Re: FIO -- A few basic questions on Data Integrity.

From: Sitsofe Wheeler <sitsofe@gmail.com>
To: Saju Nair <saju.mad.nair@gmail.com>
Cc: "fio@vger.kernel.org" <fio@vger.kernel.org>
Subject: Re: FIO -- A few basic questions on Data Integrity.
Date: Sat, 17 Dec 2016 16:24:38 +0000	[thread overview]
Message-ID: <CALjAwxip9NM8_=3Vj1xEDWRPnrRVFCELYKhuSr4YMxdkO0ksgQ@mail.gmail.com> (raw)
In-Reply-To: <CAKV1nBbOg6k3teSbeZkVJ5APhkrmNRYxOQL1UUhdOsqrLejbiQ@mail.gmail.com>

Hi,

On 17 December 2016 at 10:45, Saju Nair <saju.mad.nair@gmail.com> wrote:
> Hi FIO users,
> I am a new user of FIO, and had a few basic questions.
> I tried to search the existing QA in archives, and have not found an
> exact answer.
> Apologies, for the length of the mail and also if this is already
> addressed (if so, kindly point me to that archive article).
>
> Referred to:
> https://github.com/axboe/fio/issues/163

#163 covers multiple issues (the last of which seems linked to the
'%o' verification pattern). I'm not sure it's a simple starting
example...

> http://www.spinics.net/lists/fio/msg04104.html
> http://www.spinics.net/lists/fio/msg03424.html
>
> We are trying to do Data Integrity checks using FIO, while performing
> Sequential & Random Writes/Reads.
>
> 1. Basic Write/Read and offline comparison for Data Integrity:
>    a. Is it possible to perform Random Writes to a portion of the disk
> (using --offset, --size options), and read back from those locations.

Yes - a simple example is
fio --rw=randwrite --verify=crc32c --filename=examplefile --size=20M
--offset=10M --name=verifytest

Create a file that is 30Mbytes in size but only do randomly ordered
I/O (that writes to each block exactly once) to the last 20MBytes of
the file then afterwards verify that I/O that was written in that last
20Mbytes looks correct according to the header written to that block.
Also see the basic-verify example
(https://github.com/axboe/fio/blob/fio-2.15/examples/basic-verify.fio
).

>    b. Is it possible to force FIO to access the same LBAs during
> Writes and Reads, when it is random.

That will happen with the above even if the writes happened in a random order.
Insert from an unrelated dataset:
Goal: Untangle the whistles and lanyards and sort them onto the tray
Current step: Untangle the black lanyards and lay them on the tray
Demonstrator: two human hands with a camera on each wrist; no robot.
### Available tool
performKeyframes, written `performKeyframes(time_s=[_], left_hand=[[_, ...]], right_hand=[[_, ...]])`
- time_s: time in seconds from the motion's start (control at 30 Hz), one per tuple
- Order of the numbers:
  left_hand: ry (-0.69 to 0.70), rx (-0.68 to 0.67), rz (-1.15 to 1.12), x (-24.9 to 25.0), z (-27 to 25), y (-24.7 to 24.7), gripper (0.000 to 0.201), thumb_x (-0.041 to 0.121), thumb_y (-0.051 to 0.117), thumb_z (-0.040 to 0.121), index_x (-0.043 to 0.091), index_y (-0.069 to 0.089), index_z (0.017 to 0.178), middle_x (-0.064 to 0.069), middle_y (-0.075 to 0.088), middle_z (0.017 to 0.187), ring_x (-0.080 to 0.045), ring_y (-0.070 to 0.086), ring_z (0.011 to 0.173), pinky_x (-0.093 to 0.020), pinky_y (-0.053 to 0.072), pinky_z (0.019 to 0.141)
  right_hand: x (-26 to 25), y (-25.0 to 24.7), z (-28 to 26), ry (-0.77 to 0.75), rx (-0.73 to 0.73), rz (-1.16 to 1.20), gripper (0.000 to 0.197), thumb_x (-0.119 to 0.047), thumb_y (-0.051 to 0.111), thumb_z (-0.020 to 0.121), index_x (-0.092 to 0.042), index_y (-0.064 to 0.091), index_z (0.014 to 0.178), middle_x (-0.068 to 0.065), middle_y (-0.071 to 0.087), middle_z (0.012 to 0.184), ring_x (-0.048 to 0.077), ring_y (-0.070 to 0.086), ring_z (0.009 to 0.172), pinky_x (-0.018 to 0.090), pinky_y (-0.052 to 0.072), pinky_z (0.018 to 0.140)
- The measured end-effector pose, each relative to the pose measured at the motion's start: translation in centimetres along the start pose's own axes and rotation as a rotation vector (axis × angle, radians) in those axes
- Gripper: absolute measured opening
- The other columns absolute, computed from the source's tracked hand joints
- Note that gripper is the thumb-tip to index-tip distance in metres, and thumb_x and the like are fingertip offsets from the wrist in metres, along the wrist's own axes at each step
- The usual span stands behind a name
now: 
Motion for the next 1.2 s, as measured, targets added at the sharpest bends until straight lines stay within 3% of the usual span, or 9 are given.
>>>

>    c. Is there a way to control the "randomness" using any seeds ?

Yes see randseed= in the HOWTO
(https://github.com/axboe/fio/blob/fio-2.15/HOWTO#L456 ).

>    d. Is there a need to use the "state" files ?

In general if you want to verify I/O that was written by a *different*
job you will probably need to make use of a state file. There are
cases where you can get away without using a state file (e.g. you are
writing the same size block across the entire disk and the writes
include a verification header) but not all: sometimes you need to know
things like "what was the random seed used and how far did the write
job get" in order for the verification to be performed successfully.

>    The intent was to get the data read back to a file, and then
> compare against expected.
>
> 2. FIO comparison using *verify* options:
>     We tried to do an FIO with
>      --do_verify=1
>      --verify=pattern
>      --verify_pattern=TEST_PATTERN
>      --rw=randwrite (or write - for sequential)
>
>     In this case, again a few follow-on Questions:
>     a. Does FIO perform writes completely, ie based on --size, or --runtime
>         and then do the read access to verify.

With the initial example you put above fio will finish doing the
random (or sequential) writes and then do a sequential verify (read)
pass afterwards of the data that was written. However, IF you use
--runtime and the runtime is exceeded while still in the write pass
then no verification will happen at all (because there's no time left
to do it).

>         What parameters are used (for blk-size, numjobs, qdepth etc.)
> during the  Reads operation.

numjobs makes job clones so each clone is distinct job with various
inherited parameters (see numjobs= in the HOWTO). For the other
parameters you explicitly listed (bs, iodepth) the verify component of
the job will use whatever was specified for that job as a whole.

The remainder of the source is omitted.